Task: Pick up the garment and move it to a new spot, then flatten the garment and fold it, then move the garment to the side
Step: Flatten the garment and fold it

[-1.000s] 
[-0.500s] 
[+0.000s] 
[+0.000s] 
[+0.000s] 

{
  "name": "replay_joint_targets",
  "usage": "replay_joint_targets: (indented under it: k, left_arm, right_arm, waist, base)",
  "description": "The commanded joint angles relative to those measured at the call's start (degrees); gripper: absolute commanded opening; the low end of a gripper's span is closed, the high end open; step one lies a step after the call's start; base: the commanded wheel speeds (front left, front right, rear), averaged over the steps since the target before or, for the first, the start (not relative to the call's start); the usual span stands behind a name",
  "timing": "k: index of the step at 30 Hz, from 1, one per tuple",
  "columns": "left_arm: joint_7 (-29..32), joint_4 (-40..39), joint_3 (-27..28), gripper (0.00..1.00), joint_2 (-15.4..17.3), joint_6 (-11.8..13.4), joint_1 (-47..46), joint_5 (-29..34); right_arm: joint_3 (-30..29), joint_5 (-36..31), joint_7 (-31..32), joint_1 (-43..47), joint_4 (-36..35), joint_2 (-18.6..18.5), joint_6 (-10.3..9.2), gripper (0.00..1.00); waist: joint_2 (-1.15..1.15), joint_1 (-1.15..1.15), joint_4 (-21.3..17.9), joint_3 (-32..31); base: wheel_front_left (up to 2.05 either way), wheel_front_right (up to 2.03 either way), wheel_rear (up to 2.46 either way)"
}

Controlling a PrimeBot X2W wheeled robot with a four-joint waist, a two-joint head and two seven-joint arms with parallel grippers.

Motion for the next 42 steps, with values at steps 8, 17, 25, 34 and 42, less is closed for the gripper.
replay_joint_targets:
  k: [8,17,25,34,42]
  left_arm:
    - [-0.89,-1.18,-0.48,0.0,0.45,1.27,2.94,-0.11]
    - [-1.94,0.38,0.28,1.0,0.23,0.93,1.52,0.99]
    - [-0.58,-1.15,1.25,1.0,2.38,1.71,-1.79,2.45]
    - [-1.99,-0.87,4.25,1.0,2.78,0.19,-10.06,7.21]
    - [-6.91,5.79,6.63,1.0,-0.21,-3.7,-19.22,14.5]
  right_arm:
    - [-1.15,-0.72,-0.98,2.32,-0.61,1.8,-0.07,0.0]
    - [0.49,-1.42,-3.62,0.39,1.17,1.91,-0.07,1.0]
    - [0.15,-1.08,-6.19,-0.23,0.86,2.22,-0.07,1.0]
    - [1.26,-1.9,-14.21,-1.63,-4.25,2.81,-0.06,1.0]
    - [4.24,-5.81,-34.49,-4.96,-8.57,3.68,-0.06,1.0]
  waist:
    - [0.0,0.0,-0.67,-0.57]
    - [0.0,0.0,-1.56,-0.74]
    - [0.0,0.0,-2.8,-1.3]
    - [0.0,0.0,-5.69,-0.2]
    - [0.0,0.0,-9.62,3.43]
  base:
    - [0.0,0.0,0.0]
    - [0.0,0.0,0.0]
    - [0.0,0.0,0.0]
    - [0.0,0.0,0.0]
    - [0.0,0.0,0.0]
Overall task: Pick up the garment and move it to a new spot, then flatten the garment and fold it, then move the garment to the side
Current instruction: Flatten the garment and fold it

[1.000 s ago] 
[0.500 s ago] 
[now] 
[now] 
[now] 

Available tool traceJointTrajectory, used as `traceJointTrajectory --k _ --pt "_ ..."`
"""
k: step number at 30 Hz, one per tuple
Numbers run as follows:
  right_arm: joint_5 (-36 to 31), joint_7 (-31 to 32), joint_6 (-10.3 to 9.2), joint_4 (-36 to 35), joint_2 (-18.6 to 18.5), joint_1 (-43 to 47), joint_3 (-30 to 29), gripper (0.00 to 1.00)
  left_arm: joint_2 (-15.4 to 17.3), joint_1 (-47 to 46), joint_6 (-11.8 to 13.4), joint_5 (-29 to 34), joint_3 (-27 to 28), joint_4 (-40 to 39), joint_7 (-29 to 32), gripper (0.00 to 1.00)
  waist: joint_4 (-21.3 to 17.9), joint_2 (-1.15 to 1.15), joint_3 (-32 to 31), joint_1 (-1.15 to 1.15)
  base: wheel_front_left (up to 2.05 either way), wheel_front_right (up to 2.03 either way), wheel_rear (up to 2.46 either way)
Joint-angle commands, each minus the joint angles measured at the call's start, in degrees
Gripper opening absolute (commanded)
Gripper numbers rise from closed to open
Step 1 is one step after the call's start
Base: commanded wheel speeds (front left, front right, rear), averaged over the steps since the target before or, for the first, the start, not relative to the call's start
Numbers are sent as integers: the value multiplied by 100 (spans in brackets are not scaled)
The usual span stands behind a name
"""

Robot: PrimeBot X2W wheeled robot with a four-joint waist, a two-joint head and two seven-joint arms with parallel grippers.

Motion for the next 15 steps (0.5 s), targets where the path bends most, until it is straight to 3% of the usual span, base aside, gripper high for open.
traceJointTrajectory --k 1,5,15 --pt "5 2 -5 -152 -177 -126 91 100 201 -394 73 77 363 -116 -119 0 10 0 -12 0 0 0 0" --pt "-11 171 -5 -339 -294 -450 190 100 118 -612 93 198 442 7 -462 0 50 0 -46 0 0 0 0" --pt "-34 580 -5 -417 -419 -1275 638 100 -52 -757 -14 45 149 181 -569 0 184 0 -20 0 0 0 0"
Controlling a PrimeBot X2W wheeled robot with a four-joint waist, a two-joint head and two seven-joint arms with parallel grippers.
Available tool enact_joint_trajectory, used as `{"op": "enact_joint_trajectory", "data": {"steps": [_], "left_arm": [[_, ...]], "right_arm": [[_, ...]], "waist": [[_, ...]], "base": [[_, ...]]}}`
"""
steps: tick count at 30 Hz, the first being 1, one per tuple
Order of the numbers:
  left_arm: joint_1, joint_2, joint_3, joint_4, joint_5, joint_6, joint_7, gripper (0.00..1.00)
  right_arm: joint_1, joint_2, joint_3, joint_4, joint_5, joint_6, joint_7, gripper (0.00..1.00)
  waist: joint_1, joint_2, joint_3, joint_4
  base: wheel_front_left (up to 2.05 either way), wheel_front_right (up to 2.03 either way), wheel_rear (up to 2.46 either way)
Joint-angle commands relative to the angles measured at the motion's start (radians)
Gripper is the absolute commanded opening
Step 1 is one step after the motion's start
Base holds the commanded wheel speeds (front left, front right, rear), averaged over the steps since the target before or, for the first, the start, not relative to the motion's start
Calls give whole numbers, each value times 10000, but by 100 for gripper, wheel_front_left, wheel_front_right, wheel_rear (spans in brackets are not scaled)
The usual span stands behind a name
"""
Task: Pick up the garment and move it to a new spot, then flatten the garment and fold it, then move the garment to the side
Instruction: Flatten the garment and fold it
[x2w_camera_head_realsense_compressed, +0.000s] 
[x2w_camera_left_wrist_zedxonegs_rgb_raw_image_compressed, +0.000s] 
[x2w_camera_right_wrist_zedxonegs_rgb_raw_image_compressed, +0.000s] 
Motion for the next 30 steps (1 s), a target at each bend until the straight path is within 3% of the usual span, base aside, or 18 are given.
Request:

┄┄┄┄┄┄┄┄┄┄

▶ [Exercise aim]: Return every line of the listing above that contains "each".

▶ [Answer for the task]:
Joint-angle commands, each minus the joint angles measured at the call's start, in degrees
Calls give whole numbers, each value times 10000, but by 100 for gripper, wheel_front_left, wheel_front_right, wheel_rear (spans in brackets are not scaled)
Motion for the next 30 steps (1 s), a target at each bend until the straight path is within 3% of the usual span, base aside, or 18 are given.

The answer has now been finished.